La Orden de la Orquídea

En Buenos Aires Carlos Gardel está íntimamente vinculado con la barriada del Abasto, pero también con el Obelisco y, sobre todo, con la Avenida Corrientes. En esta emblemática arteria, a la altura del barrio de Almagro, nuestro zorzal criollo supo dejar una huella profunda.

La leyenda que hoy vengo a contarles dice que cuando el multitudinario velatorio de Gardel en el Luna Park concluyó, la procesión partió a pie acompañando los restos del cantor rumbo a su descanso final en Chacarita, y tuvo un alto fuera de protocolo en Almagro.
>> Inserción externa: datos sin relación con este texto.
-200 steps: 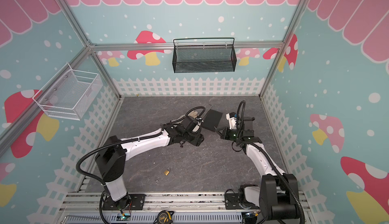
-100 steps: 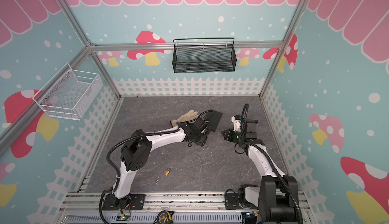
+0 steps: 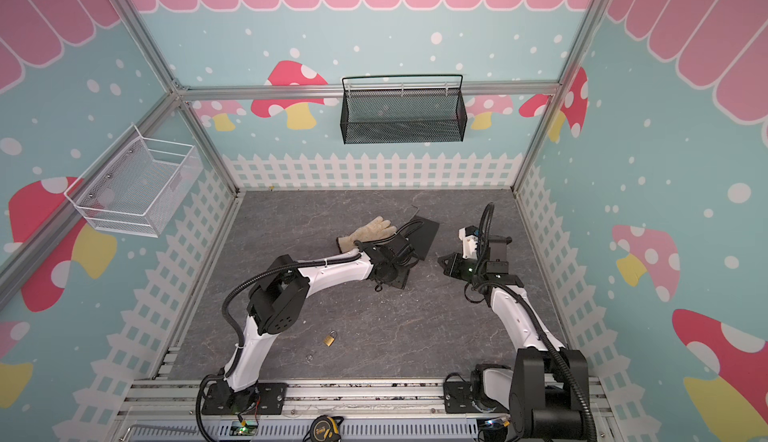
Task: Unlock with the key
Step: 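Lower the left gripper onto the black padlock and close on it, then hold the black padlock with the left gripper while the right gripper holds the key nearby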
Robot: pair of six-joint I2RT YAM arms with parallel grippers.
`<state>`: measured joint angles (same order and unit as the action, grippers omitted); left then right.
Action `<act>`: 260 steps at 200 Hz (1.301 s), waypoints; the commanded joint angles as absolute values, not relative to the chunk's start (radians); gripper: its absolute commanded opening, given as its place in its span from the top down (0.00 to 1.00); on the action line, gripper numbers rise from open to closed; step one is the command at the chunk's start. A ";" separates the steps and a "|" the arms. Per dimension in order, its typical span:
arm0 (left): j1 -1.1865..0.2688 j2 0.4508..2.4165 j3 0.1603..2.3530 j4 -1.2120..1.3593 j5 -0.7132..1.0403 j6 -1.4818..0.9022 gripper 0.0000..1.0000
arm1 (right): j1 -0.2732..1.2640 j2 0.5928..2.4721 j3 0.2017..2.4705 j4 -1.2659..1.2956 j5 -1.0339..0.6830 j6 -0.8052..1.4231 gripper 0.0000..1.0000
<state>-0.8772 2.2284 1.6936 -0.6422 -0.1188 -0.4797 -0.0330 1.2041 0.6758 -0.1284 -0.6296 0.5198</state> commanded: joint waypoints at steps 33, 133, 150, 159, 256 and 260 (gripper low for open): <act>-0.905 2.249 1.674 -0.721 -0.115 -0.633 0.40 | -0.043 1.180 0.658 -0.112 -0.653 0.503 1.00; -0.923 2.267 1.678 -0.767 -0.178 -0.765 0.51 | -0.046 1.189 0.653 -0.097 -0.680 0.509 1.00; -0.932 2.268 1.683 -0.792 -0.208 -0.771 0.52 | -0.046 1.189 0.648 -0.094 -0.684 0.511 1.00; -0.937 2.269 1.688 -0.804 -0.223 -0.770 0.52 | -0.046 1.189 0.644 -0.091 -0.687 0.510 1.00; -0.937 2.337 1.753 -0.818 -0.220 -0.805 0.61 | -0.049 1.187 0.636 -0.072 -0.704 0.512 1.00; -0.936 2.338 1.755 -0.818 -0.220 -0.805 0.61 | -0.049 1.186 0.635 -0.071 -0.703 0.512 1.00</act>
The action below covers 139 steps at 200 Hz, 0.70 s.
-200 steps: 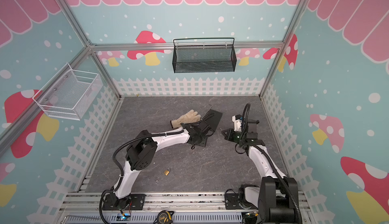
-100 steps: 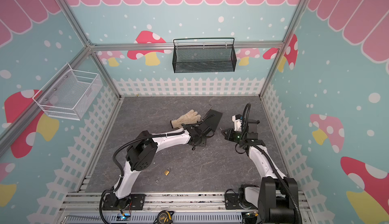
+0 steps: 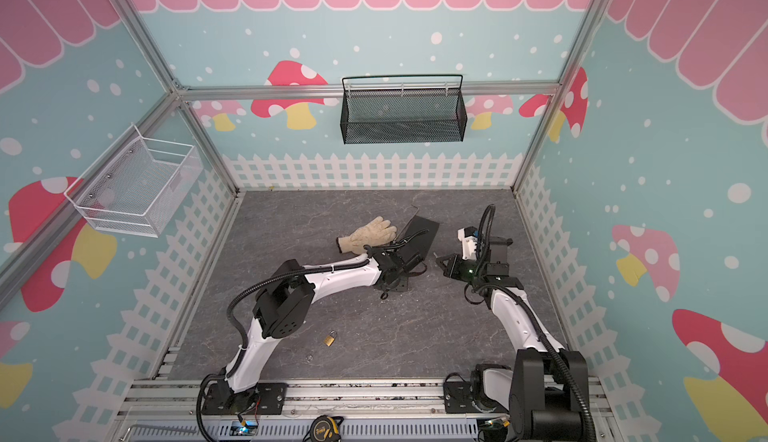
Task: Unlock with the key
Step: 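Hold the black padlock with the left gripper while the right gripper holds the key nearby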
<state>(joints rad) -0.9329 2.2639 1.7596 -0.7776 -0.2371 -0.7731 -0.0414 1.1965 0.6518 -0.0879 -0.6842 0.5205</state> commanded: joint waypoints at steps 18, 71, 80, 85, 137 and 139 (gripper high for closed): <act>-0.934 2.344 1.758 -0.821 -0.227 -0.804 0.61 | -0.049 1.182 0.633 -0.070 -0.696 0.513 1.00; -0.924 2.356 1.763 -0.830 -0.233 -0.784 0.61 | -0.051 1.191 0.634 -0.060 -0.705 0.528 1.00; -0.924 2.355 1.761 -0.830 -0.238 -0.784 0.60 | -0.051 1.190 0.633 -0.058 -0.703 0.529 1.00; -0.923 2.356 1.761 -0.831 -0.241 -0.784 0.60 | -0.051 1.190 0.632 -0.058 -0.703 0.529 1.00; -0.922 2.381 1.779 -0.831 -0.234 -0.782 0.59 | -0.051 1.194 0.633 -0.052 -0.710 0.537 1.00; -0.922 2.381 1.779 -0.829 -0.235 -0.783 0.59 | -0.052 1.194 0.633 -0.052 -0.710 0.537 1.00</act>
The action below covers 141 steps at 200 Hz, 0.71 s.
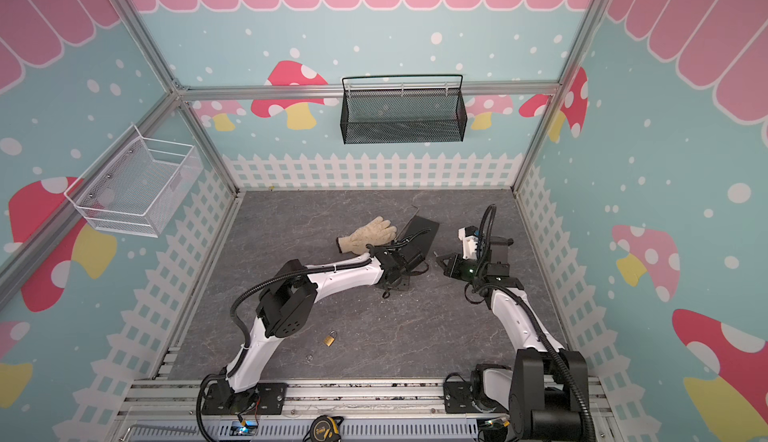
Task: Unlock with the key
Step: 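Hold the black padlock with the left gripper while the right gripper holds the key nearby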
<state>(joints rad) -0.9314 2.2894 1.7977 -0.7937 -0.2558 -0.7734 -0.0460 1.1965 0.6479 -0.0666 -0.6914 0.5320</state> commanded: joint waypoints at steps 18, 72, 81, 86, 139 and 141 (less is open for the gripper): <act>-0.922 2.387 1.781 -0.830 -0.241 -0.784 0.60 | -0.051 1.192 0.631 -0.052 -0.709 0.535 1.00; -0.922 2.392 1.780 -0.828 -0.269 -0.765 0.75 | -0.051 1.187 0.620 -0.039 -0.719 0.541 1.00; -0.921 2.389 1.777 -0.827 -0.274 -0.765 0.80 | -0.051 1.187 0.618 -0.034 -0.731 0.538 1.00; -0.922 2.384 1.775 -0.824 -0.277 -0.763 0.81 | -0.051 1.187 0.619 -0.032 -0.734 0.538 1.00; -0.919 2.292 1.764 -0.808 -0.293 -0.767 0.99 | -0.051 1.167 0.624 -0.052 -0.723 0.548 1.00; -0.919 2.287 1.762 -0.806 -0.294 -0.769 1.00 | -0.051 1.166 0.625 -0.056 -0.723 0.548 1.00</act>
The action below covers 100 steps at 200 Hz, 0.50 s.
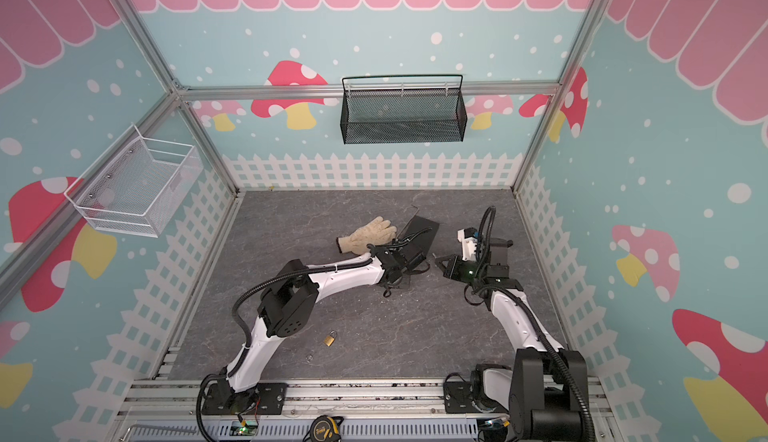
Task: Unlock with the key
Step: 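Hold the black padlock with the left gripper while the right gripper holds the key nearby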
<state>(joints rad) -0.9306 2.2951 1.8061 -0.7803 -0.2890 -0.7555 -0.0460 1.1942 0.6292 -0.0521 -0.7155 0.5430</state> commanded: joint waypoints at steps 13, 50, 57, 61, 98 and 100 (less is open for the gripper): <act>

Corría febrero de 1936 y el calor que apretaba en Buenos Aires caía plomizo por sobre el gentío que con sus mejores pilchas avanzaba por la Avenida Corrientes sudando la gota gorda para dar el último adiós a su ídolo, cuando al llegar a la intersección con Acuña de Figueroa (esto es el 4100 de Corrientes) una mujer muy humilde, poco agraciada, encorvada de angustias y vendedora de orquídeas, se paró frente a la masa compacta de fanáticos y detuvo la caravana. El suceso sorprendió a todos, que inmovilizados, observaban a la mujer andrajosa avanzar caminando lentamente hasta el coche fúnebre para ofrendar sus orquídeas sobre el ataúd. (El dato no es menor, la orquídea era flor que Gardel le regalaba siempre a Berta, su madre, cada vez que se iba de gira como para que no se sienta sola). Pero, volvamos a ese instante cuando la mujer detuvo la masa doliente. Se sabe por el barrio de Almagro que un buen hombre conmovido por el gesto se le acercó para ayudarla a retirarse y permitir que el funeral continuase. Y tanto la protegió que la terminó desposando y dándole un hijo al que le pusieron, obviamente, Carlitos. Pero, la fuerza de la anécdota no concluye aún. Muchos años después el Mercado de Flores de la ciudad abrió en esta misma esquina. Y años más tarde también abrió en este cruce mágico de Corrientes y Acuña de Figueroa el Café-Bar La Orquídea. Y saben qué, como si esto fuera poco, y por el mismo precio, este relato les regala una yapa. “Almagro” es un tango de Vicente San Lorenzo cuyas primeras estrofas rezaban: Cómo recuerdo, barrio querido, aquellos años de mi niñez…  No fue casual que Carlos Gardel lo cantara con genuino sentimiento. Corrientes esquina Acuña de Figueroa está a la altura exacta del Colegio Pío IX donde Gardel asistió de niño. Allí, sobre la calle don Bosco, paralela a Corrientes, pero unas pocas cuadras más abajo, hacia el sur, en este instituto salesiano, Gardel fue compañero de Ceferino Namuncurá y allí también compuso su primer tango con letra del indio, pero esa es otra historia. Ésta cuenta que por la sucesión de hechos narrados las mujeres almagrenses crearon la Orden de la Orquídea. Y que reconocer su liturgia barrial es fácil. Sólo dense una vuelta por el Bar La Orquídea y toda mujer que vean en la esquina de Corrientes y Acuña de Figueroa, sin motivo aparente alguno, y en actitud desinteresada, en verdad, está esperando que pase un nuevo amor y le cambie su suerte.